Here some hacky demo, trying to learn something from this answer (SO's clustering expert).
I changed some things and won't give any guarantees:
- labeling-method
- important: i'm deviating from his underlying theory here (his approach should be superior)!
- i'm just labeling according to the nearest-center (like in kmeans)
- argrelextrema's comparator (needed for your data which has not unique values!)
- using heuristic bandwith-selection (by not setting a constant!)
This code uses kernel-density-estimation to obtain a 1d-clustering which chooses k automatically. Now it sounds, you wan't to always use k=2
, but this here is more general.
So using it for your data:
import numpy as np
from scipy.signal import argrelextrema
from scipy.spatial.distance import cdist
from sklearn.neighbors.kde import KernelDensity
import matplotlib.pyplot as plt
import matplotlib.cm as cm
x = np.array([[ 17.7804203 ],
[ 0.08901367],
[ 0.08901367],
[ 0.08901367],
[ 0.08901367],
[ 17.7335453 ],
[ 17.72670937],
[ 17.72670937],
[ 17.75502968],
[ 17.81459999],
[ 17.89565468],
[ 17.98159218],
[ 0.08901367],
[ 0.08901367],
[ 0.08901367],
[ 0.08901367],
[ 0.08901367],
[ 0.08901367],
[ 0.08901367],
[ 0.08901367],
[ 0.08901367],
[ 0.08901367],
[ 0.08901367],
[ 17.9210453 ],])
# [5.4],
# [5.41],
# [5.3],
# [5.35]])
np.random.shuffle(x) # just for demo
kde = KernelDensity(kernel='gaussian').fit(x) # bandwith heuristic
s = np.linspace(np.amin(x), np.amax(x))
e = kde.score_samples(s.reshape(-1,1))
ma = argrelextrema(e, np.greater_equal )[0]

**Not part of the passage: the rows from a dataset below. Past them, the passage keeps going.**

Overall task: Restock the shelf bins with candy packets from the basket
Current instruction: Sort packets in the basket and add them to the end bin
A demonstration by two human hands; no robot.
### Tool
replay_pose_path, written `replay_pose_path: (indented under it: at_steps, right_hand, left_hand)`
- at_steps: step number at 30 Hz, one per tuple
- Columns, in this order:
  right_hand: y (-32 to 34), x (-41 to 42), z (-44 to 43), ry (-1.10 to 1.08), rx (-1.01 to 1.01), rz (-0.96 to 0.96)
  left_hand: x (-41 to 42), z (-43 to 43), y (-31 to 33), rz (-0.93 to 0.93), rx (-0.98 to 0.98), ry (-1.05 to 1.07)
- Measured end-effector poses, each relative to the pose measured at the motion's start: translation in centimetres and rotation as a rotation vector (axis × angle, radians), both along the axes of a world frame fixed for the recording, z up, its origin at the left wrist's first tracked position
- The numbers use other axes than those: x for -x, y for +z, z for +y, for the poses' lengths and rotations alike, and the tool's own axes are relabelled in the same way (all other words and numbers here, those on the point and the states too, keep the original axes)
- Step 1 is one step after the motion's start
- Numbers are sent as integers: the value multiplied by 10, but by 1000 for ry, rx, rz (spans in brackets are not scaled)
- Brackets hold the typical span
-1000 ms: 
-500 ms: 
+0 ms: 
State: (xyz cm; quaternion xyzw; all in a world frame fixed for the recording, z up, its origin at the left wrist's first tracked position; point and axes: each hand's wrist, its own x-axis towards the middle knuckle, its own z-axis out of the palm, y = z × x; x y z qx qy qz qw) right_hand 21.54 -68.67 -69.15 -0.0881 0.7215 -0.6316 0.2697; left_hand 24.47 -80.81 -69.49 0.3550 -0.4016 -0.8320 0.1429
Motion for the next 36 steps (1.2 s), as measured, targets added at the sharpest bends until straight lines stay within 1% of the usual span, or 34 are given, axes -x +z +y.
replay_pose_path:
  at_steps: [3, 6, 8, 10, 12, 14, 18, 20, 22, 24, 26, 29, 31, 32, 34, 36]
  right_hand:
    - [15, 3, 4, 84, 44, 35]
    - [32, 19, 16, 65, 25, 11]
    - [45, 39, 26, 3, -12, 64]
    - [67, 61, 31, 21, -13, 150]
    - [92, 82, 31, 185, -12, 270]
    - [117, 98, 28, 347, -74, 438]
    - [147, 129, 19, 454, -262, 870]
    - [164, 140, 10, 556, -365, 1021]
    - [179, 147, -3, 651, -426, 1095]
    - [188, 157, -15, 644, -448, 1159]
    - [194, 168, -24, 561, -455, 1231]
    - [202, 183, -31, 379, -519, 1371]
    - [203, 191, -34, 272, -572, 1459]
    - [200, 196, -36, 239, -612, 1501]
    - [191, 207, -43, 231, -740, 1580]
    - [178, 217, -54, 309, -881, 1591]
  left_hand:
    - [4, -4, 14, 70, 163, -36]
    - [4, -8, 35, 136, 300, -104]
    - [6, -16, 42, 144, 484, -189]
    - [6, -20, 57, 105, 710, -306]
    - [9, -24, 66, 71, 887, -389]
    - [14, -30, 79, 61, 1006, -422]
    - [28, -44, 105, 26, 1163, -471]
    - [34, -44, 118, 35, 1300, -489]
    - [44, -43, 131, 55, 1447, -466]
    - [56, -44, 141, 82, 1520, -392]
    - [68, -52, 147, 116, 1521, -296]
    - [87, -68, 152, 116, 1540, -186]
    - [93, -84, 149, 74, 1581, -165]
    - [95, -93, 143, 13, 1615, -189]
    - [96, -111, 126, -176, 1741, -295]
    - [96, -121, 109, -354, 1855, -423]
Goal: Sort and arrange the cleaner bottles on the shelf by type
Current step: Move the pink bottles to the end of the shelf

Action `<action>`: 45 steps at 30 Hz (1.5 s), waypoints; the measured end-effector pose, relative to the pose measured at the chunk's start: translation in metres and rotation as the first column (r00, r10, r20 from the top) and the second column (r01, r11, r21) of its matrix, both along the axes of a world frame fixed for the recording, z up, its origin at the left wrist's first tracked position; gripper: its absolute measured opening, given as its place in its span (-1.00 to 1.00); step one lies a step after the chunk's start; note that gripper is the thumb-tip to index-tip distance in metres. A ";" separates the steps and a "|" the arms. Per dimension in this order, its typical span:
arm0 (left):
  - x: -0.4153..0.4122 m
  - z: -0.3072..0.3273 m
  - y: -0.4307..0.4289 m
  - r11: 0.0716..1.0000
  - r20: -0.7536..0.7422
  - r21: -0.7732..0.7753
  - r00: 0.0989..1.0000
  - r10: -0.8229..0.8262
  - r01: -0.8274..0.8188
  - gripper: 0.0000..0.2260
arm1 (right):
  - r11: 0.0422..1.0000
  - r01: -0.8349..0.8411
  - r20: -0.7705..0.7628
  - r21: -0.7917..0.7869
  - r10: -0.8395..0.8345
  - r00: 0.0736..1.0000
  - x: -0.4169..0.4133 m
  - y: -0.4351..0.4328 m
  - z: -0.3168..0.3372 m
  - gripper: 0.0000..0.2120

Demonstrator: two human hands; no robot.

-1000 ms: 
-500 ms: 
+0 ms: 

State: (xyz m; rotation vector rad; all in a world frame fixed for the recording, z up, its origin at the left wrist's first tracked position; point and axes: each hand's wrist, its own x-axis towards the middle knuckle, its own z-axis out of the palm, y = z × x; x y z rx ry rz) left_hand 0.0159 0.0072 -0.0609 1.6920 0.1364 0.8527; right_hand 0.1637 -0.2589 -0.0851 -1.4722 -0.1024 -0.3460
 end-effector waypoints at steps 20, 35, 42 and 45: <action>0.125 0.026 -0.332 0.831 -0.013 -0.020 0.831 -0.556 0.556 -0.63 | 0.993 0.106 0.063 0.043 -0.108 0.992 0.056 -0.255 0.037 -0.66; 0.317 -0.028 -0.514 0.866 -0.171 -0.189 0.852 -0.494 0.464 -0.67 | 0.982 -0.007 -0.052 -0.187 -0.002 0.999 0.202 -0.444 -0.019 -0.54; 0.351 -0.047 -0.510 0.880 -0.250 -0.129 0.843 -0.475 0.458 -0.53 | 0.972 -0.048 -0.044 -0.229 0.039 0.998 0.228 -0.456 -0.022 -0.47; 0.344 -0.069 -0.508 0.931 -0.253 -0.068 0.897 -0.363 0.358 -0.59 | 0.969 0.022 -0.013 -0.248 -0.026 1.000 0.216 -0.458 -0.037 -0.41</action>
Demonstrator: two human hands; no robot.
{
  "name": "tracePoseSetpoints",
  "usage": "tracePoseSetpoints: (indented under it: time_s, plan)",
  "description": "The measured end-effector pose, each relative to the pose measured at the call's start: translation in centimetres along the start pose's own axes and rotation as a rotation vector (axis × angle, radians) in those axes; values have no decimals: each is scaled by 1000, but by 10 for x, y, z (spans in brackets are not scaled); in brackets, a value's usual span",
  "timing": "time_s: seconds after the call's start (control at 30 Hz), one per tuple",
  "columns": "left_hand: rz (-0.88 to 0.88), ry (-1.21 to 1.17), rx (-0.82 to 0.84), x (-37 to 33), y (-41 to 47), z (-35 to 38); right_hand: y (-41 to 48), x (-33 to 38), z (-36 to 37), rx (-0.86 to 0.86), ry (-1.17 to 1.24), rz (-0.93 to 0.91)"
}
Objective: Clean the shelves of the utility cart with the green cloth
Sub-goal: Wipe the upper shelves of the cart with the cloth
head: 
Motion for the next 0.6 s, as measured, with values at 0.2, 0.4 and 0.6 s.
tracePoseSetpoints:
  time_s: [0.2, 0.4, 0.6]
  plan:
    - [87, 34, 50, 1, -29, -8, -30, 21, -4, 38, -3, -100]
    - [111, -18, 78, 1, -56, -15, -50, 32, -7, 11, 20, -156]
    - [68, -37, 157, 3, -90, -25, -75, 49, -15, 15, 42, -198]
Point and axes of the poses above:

s_ma = np.array([s[ma[i]] for i in range(len(ma))]) # cluster centers
n_clusters = len(s_ma) # n_clusters
# class labeling
Y = cdist(x, s_ma[np.newaxis].T)
labels = np.empty(len(x), dtype=int)
for x_ind in range(len(x)):
labels[x_ind] = np.argmin(Y[x_ind, :])
# plot classification
xs = np.arange(len(x))
colors = cm.rainbow(np.linspace(0, 1, n_clusters))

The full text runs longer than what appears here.